If you want more search engine optimization information, point your browser to this page of titles and hot links on Xenky.com. (Some of these articles identify SEO experts who are avowed hustlers. Is SEO a playground for digital Larry Flynts?)

Stephen E Arnold, May 26, 2020

Crazy Enterprise Search Market Report for May 25, 2020

May 25, 2020

Another crazy enterprise market report is now available. This one skips when the report was written, falling back on the vague word “recent.” In fact, my hunch is that this is one dicey report marketed under different aliases in order to gin up sales.

The title? “Enterprise Search Market Dynamics, Comprehensive Analysis, Business Growth, Revealing Key Drivers, Prospects and Opportunities 2025”

What’s in this gem from Market Study Report. The write up about the report promises:

The recent document on the Enterprise Search market involves breakdown of this industry as well as division of this vertical. As per the report, the Enterprise Search market is subjected to grow and gain returns over the predicted time period with an outstanding growth rate y-o-y over the predicted period.

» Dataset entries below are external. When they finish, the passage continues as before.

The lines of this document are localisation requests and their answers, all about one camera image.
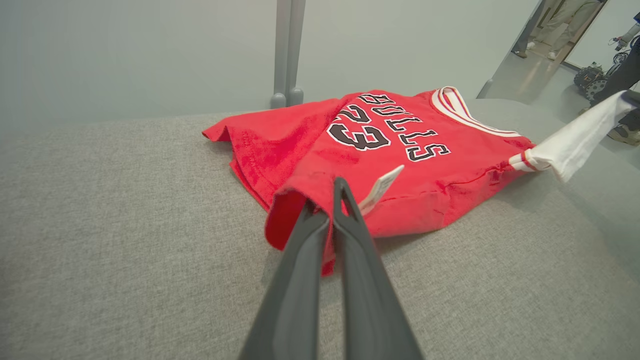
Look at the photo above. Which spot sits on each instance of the grey fabric sofa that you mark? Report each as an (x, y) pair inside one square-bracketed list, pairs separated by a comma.
[(125, 225)]

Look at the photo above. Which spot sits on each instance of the grey partition post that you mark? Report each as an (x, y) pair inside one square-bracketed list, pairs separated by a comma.
[(485, 90), (296, 50), (280, 50)]

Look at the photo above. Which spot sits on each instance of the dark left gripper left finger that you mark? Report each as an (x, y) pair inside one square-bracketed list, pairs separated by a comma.
[(290, 310)]

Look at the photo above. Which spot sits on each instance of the person in dark trousers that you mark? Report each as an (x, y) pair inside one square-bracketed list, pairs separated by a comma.
[(530, 30)]

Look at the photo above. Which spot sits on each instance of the person in black trousers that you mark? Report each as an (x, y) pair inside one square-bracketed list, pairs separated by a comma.
[(625, 70)]

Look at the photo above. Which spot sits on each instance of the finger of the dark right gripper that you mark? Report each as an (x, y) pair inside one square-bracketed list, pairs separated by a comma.
[(635, 97)]

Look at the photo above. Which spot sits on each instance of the person in beige trousers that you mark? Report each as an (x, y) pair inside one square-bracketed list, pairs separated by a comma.
[(570, 20)]

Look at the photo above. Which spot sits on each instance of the red Bulls jersey shirt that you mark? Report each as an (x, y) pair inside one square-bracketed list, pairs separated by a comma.
[(310, 145)]

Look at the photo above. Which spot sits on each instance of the black wheeled robot base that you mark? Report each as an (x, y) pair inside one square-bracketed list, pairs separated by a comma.
[(590, 80)]

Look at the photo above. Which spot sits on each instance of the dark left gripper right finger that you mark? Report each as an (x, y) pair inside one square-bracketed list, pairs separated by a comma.
[(370, 310)]

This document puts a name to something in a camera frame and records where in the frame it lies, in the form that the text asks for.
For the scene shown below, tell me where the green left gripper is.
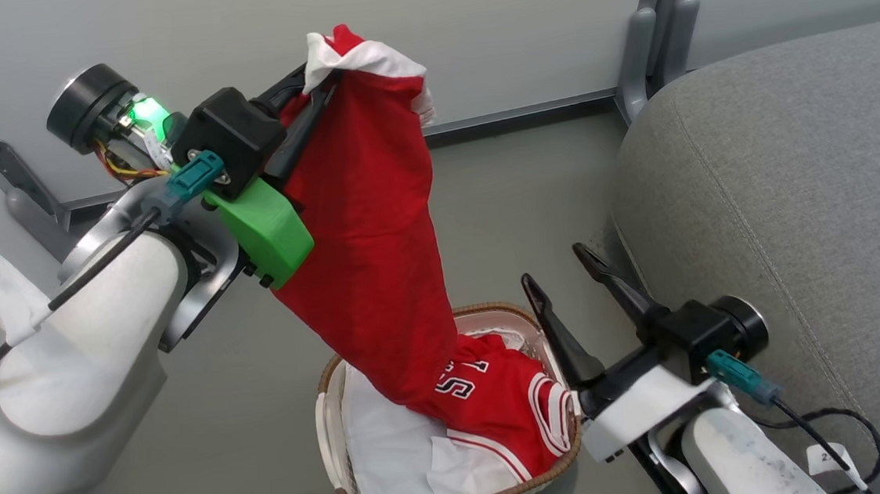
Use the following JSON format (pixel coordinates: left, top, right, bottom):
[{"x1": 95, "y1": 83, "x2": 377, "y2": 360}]
[{"x1": 41, "y1": 45, "x2": 357, "y2": 307}]

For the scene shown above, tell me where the grey partition post foot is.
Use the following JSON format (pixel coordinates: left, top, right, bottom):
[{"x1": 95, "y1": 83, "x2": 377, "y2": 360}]
[
  {"x1": 644, "y1": 0, "x2": 713, "y2": 98},
  {"x1": 608, "y1": 0, "x2": 687, "y2": 125}
]

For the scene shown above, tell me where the white cable label tag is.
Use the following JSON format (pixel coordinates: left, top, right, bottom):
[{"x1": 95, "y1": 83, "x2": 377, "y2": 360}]
[{"x1": 805, "y1": 439, "x2": 873, "y2": 494}]

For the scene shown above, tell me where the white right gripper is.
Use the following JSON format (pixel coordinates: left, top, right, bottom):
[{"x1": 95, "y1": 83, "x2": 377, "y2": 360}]
[{"x1": 518, "y1": 228, "x2": 779, "y2": 470}]

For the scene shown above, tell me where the white woven laundry basket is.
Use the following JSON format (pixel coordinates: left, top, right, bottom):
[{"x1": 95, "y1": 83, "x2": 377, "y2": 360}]
[{"x1": 307, "y1": 296, "x2": 588, "y2": 494}]

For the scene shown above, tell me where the dark metal partition bracket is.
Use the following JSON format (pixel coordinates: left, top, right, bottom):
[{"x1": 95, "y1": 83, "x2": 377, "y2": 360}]
[{"x1": 0, "y1": 135, "x2": 63, "y2": 229}]

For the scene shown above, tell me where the white sheet basket liner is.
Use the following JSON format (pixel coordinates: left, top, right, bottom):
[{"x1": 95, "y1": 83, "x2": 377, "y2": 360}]
[{"x1": 337, "y1": 348, "x2": 540, "y2": 494}]

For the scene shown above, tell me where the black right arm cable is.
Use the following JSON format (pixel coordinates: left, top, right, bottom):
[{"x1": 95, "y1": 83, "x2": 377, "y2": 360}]
[{"x1": 703, "y1": 337, "x2": 880, "y2": 494}]

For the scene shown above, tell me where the red basketball jersey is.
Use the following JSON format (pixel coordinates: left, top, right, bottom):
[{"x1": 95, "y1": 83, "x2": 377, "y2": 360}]
[{"x1": 251, "y1": 9, "x2": 585, "y2": 494}]

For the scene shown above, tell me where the grey fabric sofa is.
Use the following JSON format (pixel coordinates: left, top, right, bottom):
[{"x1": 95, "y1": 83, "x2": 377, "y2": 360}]
[{"x1": 595, "y1": 15, "x2": 880, "y2": 494}]

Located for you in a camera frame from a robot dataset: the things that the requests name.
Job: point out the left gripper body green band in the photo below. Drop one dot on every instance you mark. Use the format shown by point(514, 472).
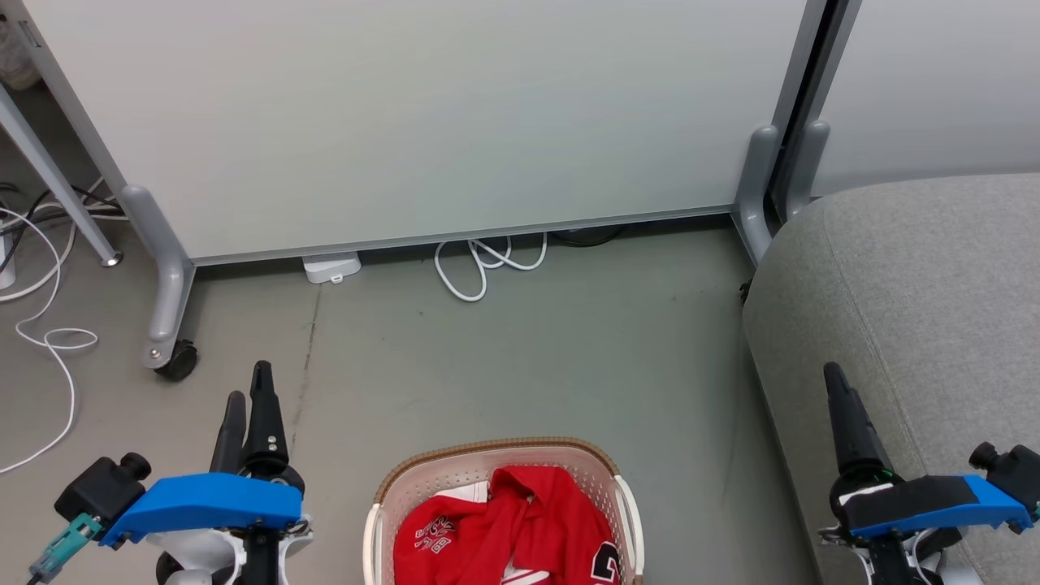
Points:
point(272, 470)

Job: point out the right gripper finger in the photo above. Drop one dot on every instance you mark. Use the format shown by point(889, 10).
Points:
point(849, 418)

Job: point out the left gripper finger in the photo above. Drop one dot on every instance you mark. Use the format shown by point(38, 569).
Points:
point(231, 431)
point(265, 414)

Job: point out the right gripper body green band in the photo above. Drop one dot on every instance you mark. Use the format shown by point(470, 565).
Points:
point(863, 475)

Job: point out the red and white shirt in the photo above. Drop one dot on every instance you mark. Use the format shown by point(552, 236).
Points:
point(536, 528)

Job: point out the grey fabric sofa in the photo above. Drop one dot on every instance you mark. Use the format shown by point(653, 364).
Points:
point(918, 325)

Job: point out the black caster wheel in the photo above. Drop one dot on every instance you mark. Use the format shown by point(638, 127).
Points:
point(179, 361)

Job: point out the beige perforated laundry basket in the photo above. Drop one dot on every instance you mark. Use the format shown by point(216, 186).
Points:
point(422, 479)

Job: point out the white power adapter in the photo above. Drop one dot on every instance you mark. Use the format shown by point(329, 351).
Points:
point(331, 266)

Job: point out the grey partition foot with caster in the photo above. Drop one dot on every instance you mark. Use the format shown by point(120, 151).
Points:
point(166, 276)

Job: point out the grey metal table leg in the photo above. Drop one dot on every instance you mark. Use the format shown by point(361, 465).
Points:
point(57, 183)

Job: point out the large white partition panel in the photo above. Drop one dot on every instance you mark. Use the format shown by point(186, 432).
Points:
point(422, 114)

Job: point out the narrow white partition panel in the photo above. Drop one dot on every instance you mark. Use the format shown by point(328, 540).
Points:
point(934, 89)

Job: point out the blue left camera mount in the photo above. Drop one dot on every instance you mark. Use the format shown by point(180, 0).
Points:
point(207, 500)

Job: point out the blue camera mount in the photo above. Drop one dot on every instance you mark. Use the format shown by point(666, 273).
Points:
point(207, 500)
point(942, 504)

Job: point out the blue right camera mount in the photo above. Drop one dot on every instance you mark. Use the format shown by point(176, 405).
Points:
point(942, 504)

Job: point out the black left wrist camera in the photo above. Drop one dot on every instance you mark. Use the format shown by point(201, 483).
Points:
point(101, 487)

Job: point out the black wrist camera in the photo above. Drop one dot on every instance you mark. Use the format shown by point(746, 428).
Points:
point(1011, 475)
point(101, 487)

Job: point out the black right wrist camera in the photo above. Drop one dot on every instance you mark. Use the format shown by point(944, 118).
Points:
point(1011, 475)

Yep, outstanding. Obviously the global economic downturn has not had an impact on the half century young enterprise search software sector.

Enterprise search solutions are hot items. Forget hand sanitizer and surgical masks, enterprise search solutions are the barn burners. Are their lines of eager customers queuing outside of Algolia, Coveo, Elastic, IBM Omnifind’s office, Lucidworks, and Microsoft’s search facility in Beijing? Sure, sure, long lines. No social distancing either. Jostling and crowding is what happens when a sizzler is on offer.

The report presents information “with regards to the geographical landscape.” Yep, but how many languages do enterprise search systems support?

What’s interesting is the list of companies analyzed in the report? Here you go:

Attivio Inc

Concept Searching Limited

Coveo Corp

Dassault Systemes

Expert System Inc

Google

Hyland

IBM Corp

Lucid Work (Would it be helpful if the report authors spelled the name of the company correctly, wouldn’t it?)

Marklogic Inc

Micro Focus

Oracle

SAP AG

Microsoft

X1 Technologies

There are some notable omissions, but I won’t provide these names. Obviously I am not hip to where enterprise search is at at this moment.

In the three editions of the Enterprise Search Report I wrote, it never crossed my mind to include this a manufacturing cost structure analysis. Poor stupid me.

What seems clear is that whoever is marketing this report recycles the content under different names, hoping for a sale.

The data in the report, one hopes, is more polished than the promotional material.